Я сидел и думал, вот бы Яков был моей собакой. Из него бы вышел охуенный огромный сенбернар. Как бы хорошо было, никаких проблем.

Меня забрали к себе, чтобы я не натворил еще чего, уложили спать на продавленном диване в гостиной.

Утром Лилия варила кофе — настоящий, в турке, не растворимый, который глушил я. Капнула туда пару капель из какой-то фляжки и вдруг подмигнула мне:

— Цыц, цыпленок.

Кофе был невкусный, слишком горький и без молока, но я безропотно выпил все — Лилия колдовала над плитой, как ведьма над зельем, и я не мог не проникнуться антуражем. На ней был цветастый шелковый халат с рукавами-крыльями, а обычно собранные черные волосы раскидались по всегда прямой спине. Ведьма ведьмой.

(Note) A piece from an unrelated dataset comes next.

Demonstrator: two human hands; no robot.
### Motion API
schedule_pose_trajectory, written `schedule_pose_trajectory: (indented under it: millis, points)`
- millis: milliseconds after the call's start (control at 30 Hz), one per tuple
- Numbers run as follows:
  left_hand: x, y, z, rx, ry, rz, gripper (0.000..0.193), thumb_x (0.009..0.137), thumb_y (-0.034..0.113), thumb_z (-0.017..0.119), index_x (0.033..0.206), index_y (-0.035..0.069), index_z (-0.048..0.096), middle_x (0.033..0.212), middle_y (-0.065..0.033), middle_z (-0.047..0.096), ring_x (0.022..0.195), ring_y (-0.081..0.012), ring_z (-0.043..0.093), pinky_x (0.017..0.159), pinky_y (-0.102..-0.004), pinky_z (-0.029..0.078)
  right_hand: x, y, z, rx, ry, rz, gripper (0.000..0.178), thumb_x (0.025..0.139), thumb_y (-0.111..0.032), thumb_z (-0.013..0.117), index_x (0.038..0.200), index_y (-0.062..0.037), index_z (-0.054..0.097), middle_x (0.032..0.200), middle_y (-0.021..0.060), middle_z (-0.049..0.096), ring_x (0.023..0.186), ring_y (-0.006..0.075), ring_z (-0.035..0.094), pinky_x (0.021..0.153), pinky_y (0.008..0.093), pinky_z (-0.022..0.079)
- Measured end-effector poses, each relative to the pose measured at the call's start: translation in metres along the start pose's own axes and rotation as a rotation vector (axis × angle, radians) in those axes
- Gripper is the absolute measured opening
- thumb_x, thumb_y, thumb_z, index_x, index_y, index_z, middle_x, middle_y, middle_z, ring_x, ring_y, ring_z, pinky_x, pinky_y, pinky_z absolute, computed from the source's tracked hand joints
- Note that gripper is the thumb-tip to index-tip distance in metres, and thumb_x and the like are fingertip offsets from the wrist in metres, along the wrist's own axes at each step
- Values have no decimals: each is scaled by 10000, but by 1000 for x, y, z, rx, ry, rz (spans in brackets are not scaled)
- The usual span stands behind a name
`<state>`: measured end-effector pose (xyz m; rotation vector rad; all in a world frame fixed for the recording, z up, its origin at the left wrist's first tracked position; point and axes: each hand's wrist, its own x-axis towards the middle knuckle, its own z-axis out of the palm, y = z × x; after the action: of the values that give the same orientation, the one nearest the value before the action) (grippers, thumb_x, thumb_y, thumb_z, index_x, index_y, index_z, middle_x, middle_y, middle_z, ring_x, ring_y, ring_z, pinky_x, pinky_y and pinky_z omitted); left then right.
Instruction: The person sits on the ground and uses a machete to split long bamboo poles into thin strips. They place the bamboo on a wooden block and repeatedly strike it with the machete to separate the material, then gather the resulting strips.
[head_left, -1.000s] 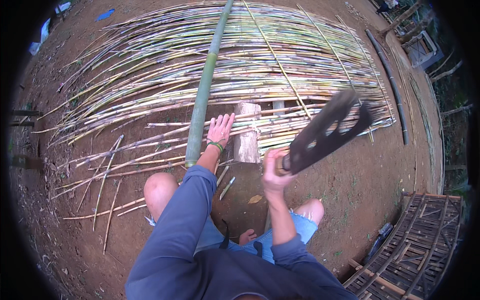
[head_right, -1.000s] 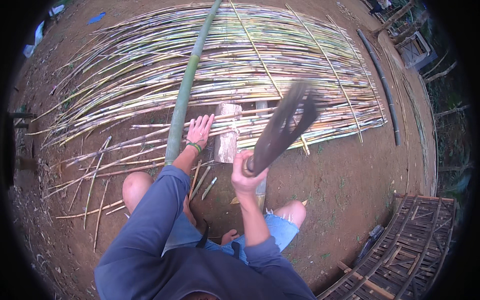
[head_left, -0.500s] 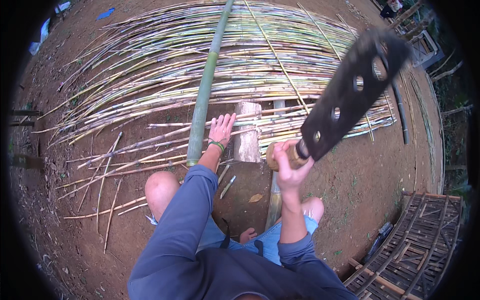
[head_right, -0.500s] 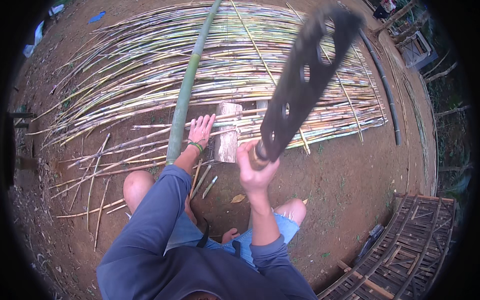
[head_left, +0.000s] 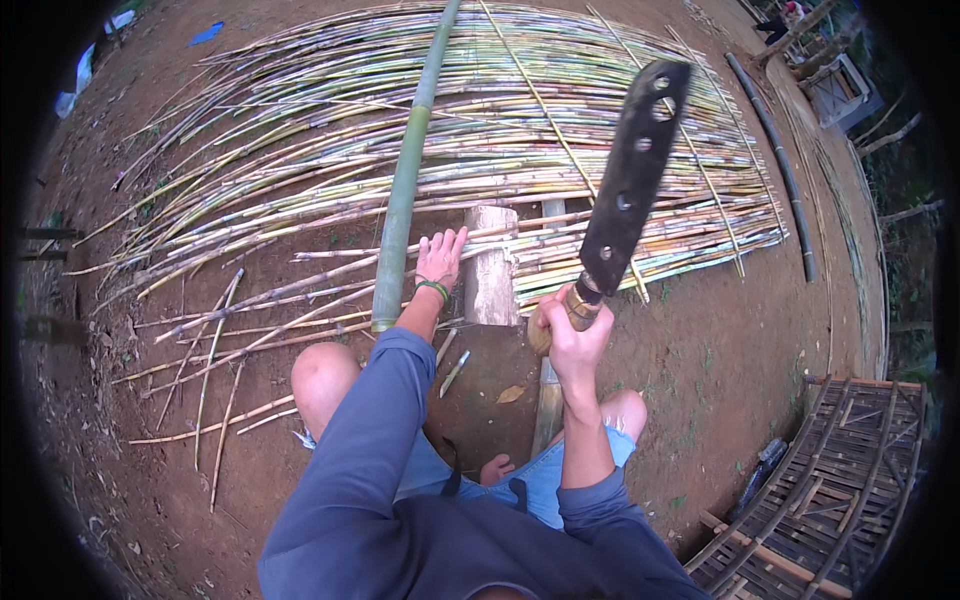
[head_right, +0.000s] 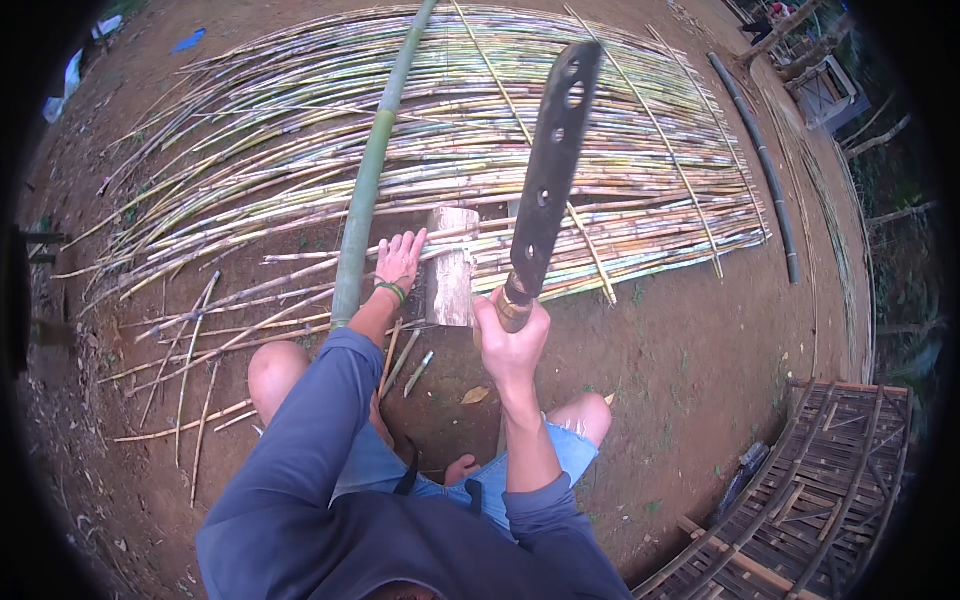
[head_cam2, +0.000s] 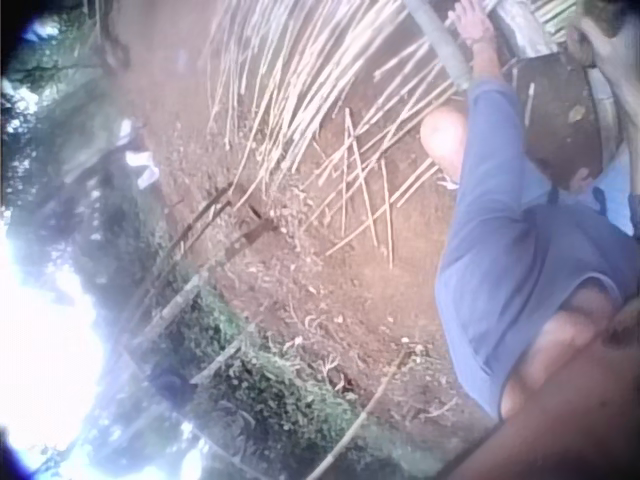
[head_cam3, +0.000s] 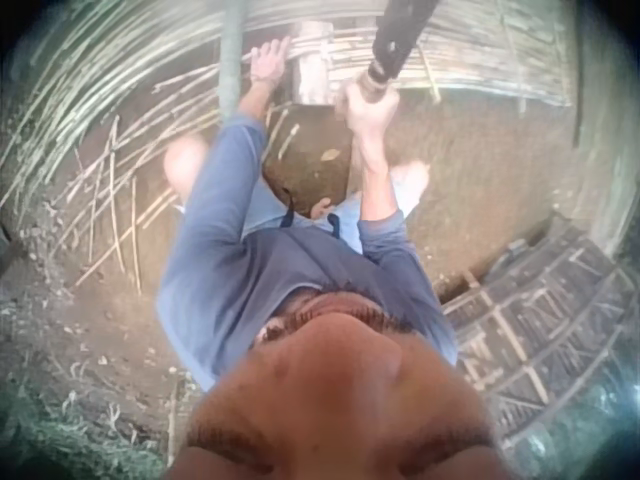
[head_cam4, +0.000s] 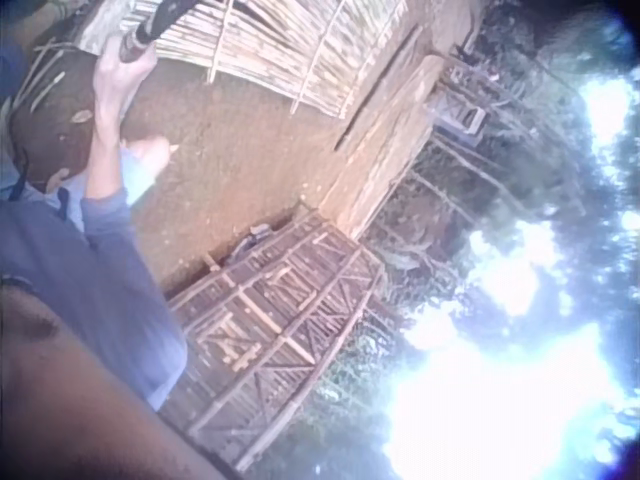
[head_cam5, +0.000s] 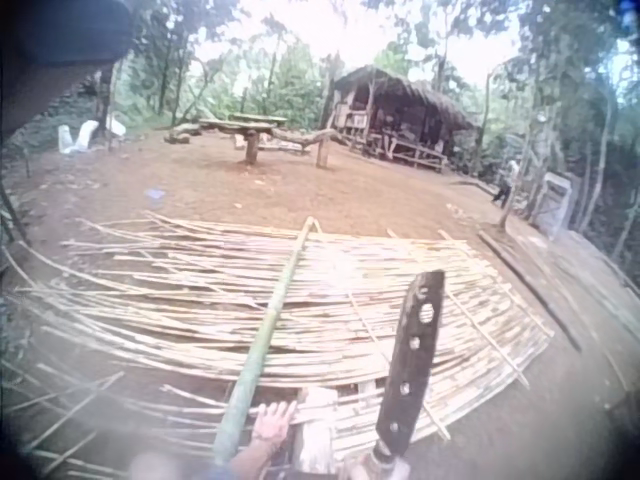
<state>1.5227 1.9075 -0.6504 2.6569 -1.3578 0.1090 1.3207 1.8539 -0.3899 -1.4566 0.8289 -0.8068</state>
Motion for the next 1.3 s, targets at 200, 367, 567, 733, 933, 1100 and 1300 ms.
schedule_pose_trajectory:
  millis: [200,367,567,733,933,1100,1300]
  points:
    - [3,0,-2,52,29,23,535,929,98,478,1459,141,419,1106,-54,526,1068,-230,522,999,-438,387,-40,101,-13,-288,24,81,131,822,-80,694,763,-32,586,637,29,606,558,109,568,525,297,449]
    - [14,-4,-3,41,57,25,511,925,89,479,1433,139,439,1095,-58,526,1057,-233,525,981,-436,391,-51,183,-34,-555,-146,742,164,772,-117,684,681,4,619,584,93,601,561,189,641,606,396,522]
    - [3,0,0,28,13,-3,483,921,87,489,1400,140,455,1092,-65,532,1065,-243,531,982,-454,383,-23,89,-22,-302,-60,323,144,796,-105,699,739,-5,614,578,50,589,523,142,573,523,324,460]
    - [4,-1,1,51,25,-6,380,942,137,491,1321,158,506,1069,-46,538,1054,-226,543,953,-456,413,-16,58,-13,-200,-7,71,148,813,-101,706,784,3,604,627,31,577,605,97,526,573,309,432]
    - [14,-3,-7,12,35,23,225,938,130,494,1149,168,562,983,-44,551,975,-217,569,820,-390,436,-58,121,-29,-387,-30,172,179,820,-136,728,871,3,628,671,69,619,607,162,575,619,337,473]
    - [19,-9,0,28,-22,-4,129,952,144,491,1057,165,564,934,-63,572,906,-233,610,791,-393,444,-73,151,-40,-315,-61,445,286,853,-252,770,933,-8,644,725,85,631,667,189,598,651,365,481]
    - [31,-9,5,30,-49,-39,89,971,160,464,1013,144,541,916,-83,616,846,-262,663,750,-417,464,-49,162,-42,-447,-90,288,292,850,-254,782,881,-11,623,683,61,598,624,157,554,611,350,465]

Я размышлял, что даже у такого, как Яков, грубияна, страшилы и вообще злодея, есть такая Лилия. Охуенно быть фигуристом.

Хорошо, что меня забрали. Я бы на стенку залез дома один. А тут я отвлекался — на пестрый халат, на потрясный запах кофе с коньяком, на духи Лилии и мелодию, которую она напевала, кружа по кухне, на огромный, от пола до потолка, черно-белый плакат с красивой, как фея, балериной. Я залип. У феи были тонкие руки и ноги, крепкие бедра, талия, которая вот-вот переломится, и лицо — странное, неправильное, с эльфийскими раскосыми глазами и высоченным лбом.

— Кто это?

— Майя Плисецкая. Ешь, — Лилия подвинула ко мне тарелку с яичницей.

Яичница была такой вкусной, такой домашней — мне сто лет никто не готовил, что я готов был посолить ее слезами прямо тут.

Я давился, чтобы не плакать, шумно дышал носом и косился на Майю Плисецкую.

Лилия курила, сидя на краю кухонной стойки, когда она поднимала руку, рукав сползал до локтя, и я видел тонкое, аккуратное, растянутое по запястью: «Яков Фельцман».

Якова дома не было, я слышал сквозь сон, как он хлопнул утром дверью, и молился у себя под одеялом, чтобы они с Лилией не ссорились опять. Яков вообще часто хлопал дверью — вне катка ему было неуютно в своем громадном теле, он шумел, топал, громко дышал даже.